**What needs to be done**
Lines to return, exactly: from the line with "Spot the white battery cover." to the line with "Spot the white remote with coloured buttons." in the entries below, both included.
Data below:
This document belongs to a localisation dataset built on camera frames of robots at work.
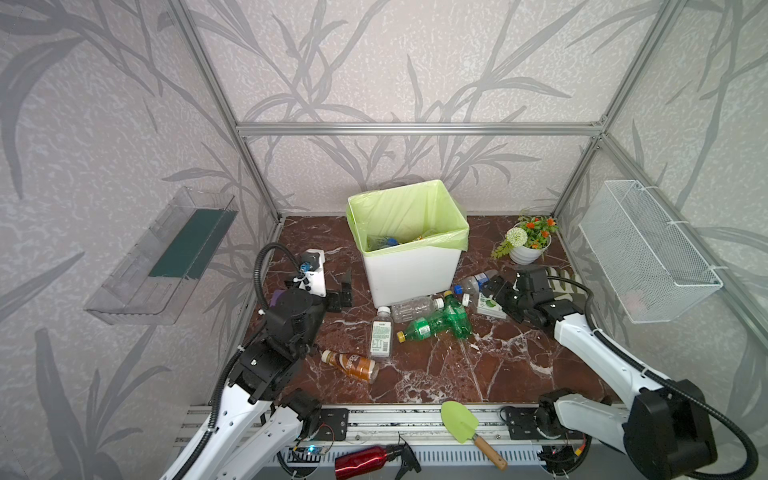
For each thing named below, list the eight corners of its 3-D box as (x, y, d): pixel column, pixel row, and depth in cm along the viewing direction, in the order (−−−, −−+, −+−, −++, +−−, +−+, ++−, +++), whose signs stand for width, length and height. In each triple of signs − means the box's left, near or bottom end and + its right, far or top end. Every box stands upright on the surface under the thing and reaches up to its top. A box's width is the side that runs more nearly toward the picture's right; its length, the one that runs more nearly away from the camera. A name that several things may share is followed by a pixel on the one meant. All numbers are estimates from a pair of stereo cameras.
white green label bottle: (369, 361, 85) (368, 358, 82) (373, 310, 95) (372, 306, 92) (391, 361, 85) (391, 358, 82) (393, 310, 95) (392, 306, 92)
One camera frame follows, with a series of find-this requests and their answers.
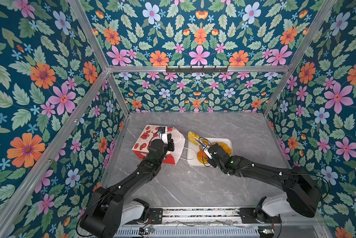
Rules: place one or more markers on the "large orange ring bread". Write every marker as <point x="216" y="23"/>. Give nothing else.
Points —
<point x="225" y="147"/>

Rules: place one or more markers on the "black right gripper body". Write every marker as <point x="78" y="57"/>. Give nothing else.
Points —
<point x="211" y="161"/>

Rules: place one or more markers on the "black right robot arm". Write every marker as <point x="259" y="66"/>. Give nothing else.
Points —
<point x="301" y="194"/>

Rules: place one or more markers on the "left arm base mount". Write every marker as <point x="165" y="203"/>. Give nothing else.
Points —
<point x="152" y="216"/>

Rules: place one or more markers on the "yellow striped croissant bread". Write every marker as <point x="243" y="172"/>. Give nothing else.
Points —
<point x="193" y="138"/>

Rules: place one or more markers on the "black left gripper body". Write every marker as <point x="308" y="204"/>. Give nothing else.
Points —
<point x="168" y="147"/>

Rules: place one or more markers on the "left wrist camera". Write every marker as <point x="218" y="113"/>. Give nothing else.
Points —
<point x="163" y="136"/>

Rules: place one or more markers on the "black hook rail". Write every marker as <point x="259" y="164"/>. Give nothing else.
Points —
<point x="196" y="69"/>

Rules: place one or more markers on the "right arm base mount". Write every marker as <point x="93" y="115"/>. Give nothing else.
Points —
<point x="251" y="215"/>

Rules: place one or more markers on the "white plastic tray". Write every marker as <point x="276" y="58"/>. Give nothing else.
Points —
<point x="192" y="150"/>

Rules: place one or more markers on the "red white paper bag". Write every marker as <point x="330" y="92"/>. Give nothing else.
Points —
<point x="149" y="133"/>

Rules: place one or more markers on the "orange brown croissant bread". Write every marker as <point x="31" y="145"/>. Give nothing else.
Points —
<point x="202" y="157"/>

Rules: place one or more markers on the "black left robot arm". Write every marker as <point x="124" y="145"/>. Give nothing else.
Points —
<point x="106" y="211"/>

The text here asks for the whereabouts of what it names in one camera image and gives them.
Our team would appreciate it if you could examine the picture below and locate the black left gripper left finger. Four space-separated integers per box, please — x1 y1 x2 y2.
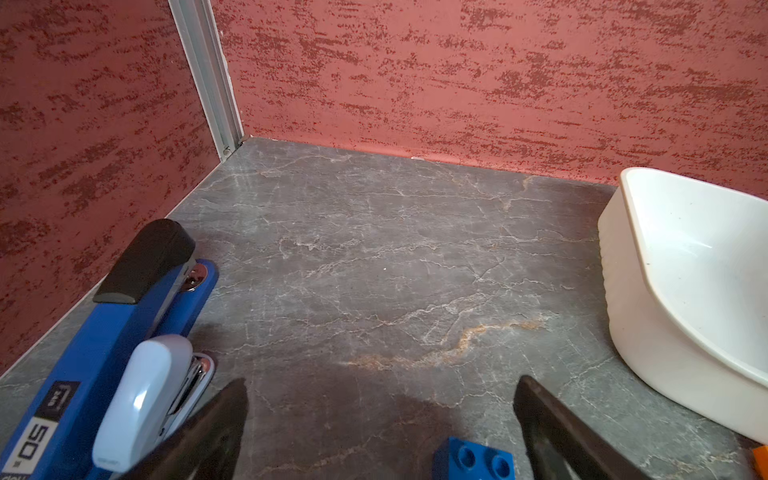
122 378 248 479

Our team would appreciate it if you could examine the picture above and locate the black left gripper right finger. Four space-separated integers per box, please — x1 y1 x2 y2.
513 375 650 480

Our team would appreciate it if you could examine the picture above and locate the blue lego brick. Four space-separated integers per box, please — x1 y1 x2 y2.
431 437 515 480

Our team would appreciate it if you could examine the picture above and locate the small light blue stapler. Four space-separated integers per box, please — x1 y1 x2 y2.
92 334 216 474

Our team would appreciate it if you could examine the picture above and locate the large blue stapler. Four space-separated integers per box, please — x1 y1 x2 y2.
1 219 218 479

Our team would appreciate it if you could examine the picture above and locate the orange lego brick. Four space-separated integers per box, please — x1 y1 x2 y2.
752 445 768 480

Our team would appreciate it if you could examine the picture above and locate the white plastic bin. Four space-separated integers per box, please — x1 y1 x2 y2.
598 167 767 443

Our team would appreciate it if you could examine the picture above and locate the aluminium corner post left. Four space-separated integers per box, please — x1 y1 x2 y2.
168 0 245 162

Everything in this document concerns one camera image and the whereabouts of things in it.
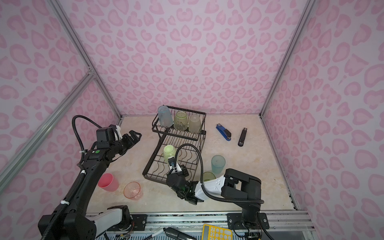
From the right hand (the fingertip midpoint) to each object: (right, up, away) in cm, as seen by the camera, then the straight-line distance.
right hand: (173, 161), depth 82 cm
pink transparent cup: (-23, -16, 0) cm, 28 cm away
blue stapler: (+33, +15, +24) cm, 43 cm away
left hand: (-19, +14, -3) cm, 24 cm away
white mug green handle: (-2, +6, -5) cm, 8 cm away
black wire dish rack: (+8, +10, -20) cm, 24 cm away
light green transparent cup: (+4, +22, -1) cm, 22 cm away
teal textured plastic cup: (-5, +24, +4) cm, 25 cm away
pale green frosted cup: (+11, +20, +6) cm, 24 cm away
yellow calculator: (+20, -30, -13) cm, 38 cm away
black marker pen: (+1, -30, -13) cm, 33 cm away
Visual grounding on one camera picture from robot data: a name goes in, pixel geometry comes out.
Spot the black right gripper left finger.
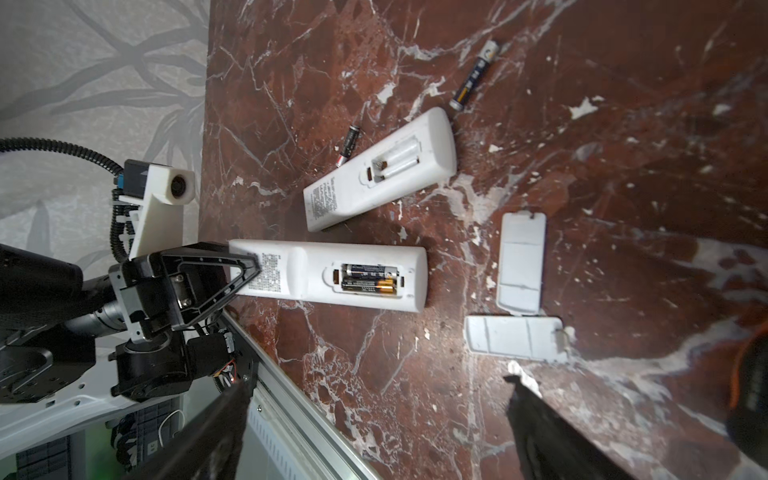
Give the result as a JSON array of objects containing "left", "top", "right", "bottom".
[{"left": 128, "top": 381, "right": 253, "bottom": 480}]

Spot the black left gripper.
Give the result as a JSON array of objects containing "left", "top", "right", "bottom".
[{"left": 108, "top": 242, "right": 261, "bottom": 342}]

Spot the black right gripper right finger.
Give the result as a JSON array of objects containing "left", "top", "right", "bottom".
[{"left": 504, "top": 375, "right": 632, "bottom": 480}]

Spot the white battery cover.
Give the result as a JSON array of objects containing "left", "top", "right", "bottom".
[
  {"left": 496, "top": 211, "right": 547, "bottom": 316},
  {"left": 464, "top": 315, "right": 569, "bottom": 363}
]

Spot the white remote with coloured buttons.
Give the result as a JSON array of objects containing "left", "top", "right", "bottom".
[{"left": 229, "top": 239, "right": 428, "bottom": 313}]

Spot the orange handled screwdriver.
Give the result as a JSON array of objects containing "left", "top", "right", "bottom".
[{"left": 726, "top": 323, "right": 767, "bottom": 468}]

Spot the plain white remote control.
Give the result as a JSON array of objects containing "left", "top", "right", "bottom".
[{"left": 303, "top": 107, "right": 457, "bottom": 232}]

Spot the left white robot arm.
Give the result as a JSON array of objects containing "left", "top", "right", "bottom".
[{"left": 1, "top": 243, "right": 261, "bottom": 456}]

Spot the black AAA battery in remote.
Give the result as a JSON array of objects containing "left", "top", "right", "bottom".
[{"left": 341, "top": 264, "right": 399, "bottom": 280}]

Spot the gold black AAA battery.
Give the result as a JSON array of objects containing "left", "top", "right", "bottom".
[{"left": 341, "top": 278, "right": 397, "bottom": 295}]

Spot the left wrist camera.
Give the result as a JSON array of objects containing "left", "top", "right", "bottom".
[{"left": 117, "top": 160, "right": 196, "bottom": 260}]

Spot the aluminium front rail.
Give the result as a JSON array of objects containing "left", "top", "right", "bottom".
[{"left": 217, "top": 312, "right": 380, "bottom": 479}]

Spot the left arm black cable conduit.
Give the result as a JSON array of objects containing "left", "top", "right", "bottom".
[{"left": 0, "top": 136, "right": 125, "bottom": 178}]

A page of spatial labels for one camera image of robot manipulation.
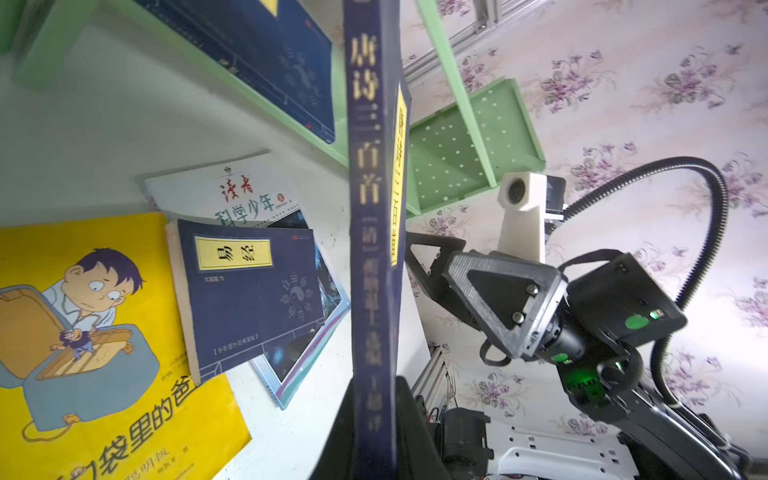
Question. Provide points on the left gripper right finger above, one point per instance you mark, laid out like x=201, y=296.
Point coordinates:
x=417, y=456

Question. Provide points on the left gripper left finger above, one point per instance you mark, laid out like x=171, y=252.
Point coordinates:
x=338, y=459

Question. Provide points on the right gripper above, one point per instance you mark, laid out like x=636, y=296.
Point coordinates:
x=518, y=303

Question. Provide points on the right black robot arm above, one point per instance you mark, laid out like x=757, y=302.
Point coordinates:
x=629, y=391

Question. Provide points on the green two-tier shelf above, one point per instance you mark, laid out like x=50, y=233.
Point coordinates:
x=469, y=146

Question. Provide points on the navy book yellow label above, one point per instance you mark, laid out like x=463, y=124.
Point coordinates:
x=241, y=290

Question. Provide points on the white blue magazine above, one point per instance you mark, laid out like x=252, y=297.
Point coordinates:
x=253, y=192

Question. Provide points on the yellow cartoon book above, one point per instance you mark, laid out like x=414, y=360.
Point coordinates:
x=95, y=382

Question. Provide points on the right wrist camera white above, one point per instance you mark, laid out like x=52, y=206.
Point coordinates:
x=531, y=202

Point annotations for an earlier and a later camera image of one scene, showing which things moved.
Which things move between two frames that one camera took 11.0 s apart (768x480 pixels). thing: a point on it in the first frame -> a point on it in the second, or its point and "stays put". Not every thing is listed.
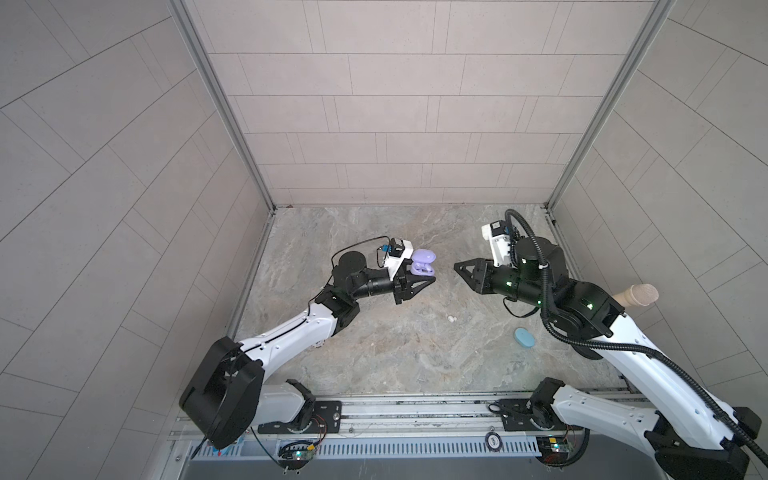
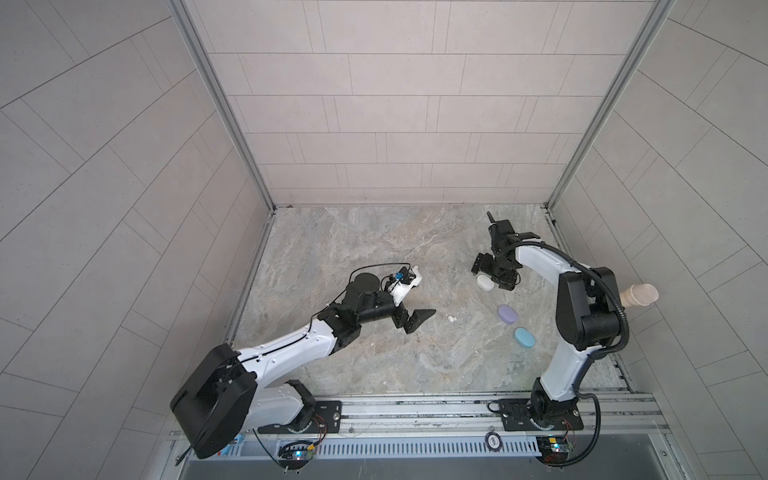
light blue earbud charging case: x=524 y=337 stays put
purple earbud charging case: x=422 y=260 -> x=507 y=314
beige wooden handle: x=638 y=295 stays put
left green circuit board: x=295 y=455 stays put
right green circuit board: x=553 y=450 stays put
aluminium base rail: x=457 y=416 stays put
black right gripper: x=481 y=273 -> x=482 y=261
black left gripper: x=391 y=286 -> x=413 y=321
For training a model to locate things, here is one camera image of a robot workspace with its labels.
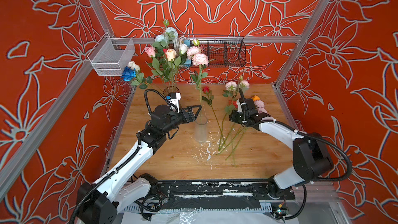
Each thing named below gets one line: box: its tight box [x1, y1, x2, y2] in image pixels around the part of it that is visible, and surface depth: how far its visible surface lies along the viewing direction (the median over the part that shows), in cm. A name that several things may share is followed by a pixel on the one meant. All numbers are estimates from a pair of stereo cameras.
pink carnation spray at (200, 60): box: [186, 38, 209, 123], surface depth 69 cm
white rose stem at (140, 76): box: [127, 61, 160, 92], surface depth 71 cm
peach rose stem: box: [165, 48, 182, 91], surface depth 73 cm
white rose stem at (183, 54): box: [178, 43, 189, 65], surface depth 77 cm
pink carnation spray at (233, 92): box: [218, 75, 250, 150], surface depth 99 cm
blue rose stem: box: [121, 66, 151, 88], surface depth 67 cm
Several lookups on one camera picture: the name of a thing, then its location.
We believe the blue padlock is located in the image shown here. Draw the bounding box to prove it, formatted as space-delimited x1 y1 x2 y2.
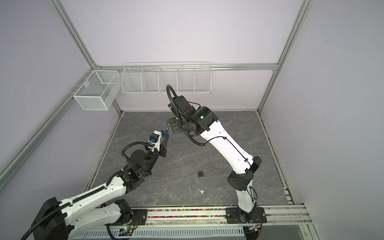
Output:
161 130 169 139

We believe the grey padlock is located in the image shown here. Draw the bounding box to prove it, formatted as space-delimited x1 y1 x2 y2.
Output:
End of Data.
**Task answer**
Spot the white battery cover.
Give the result as a JSON array of objects containing "left", "top", "right", "bottom".
[
  {"left": 496, "top": 211, "right": 547, "bottom": 316},
  {"left": 464, "top": 315, "right": 569, "bottom": 363}
]

Spot the white remote with coloured buttons.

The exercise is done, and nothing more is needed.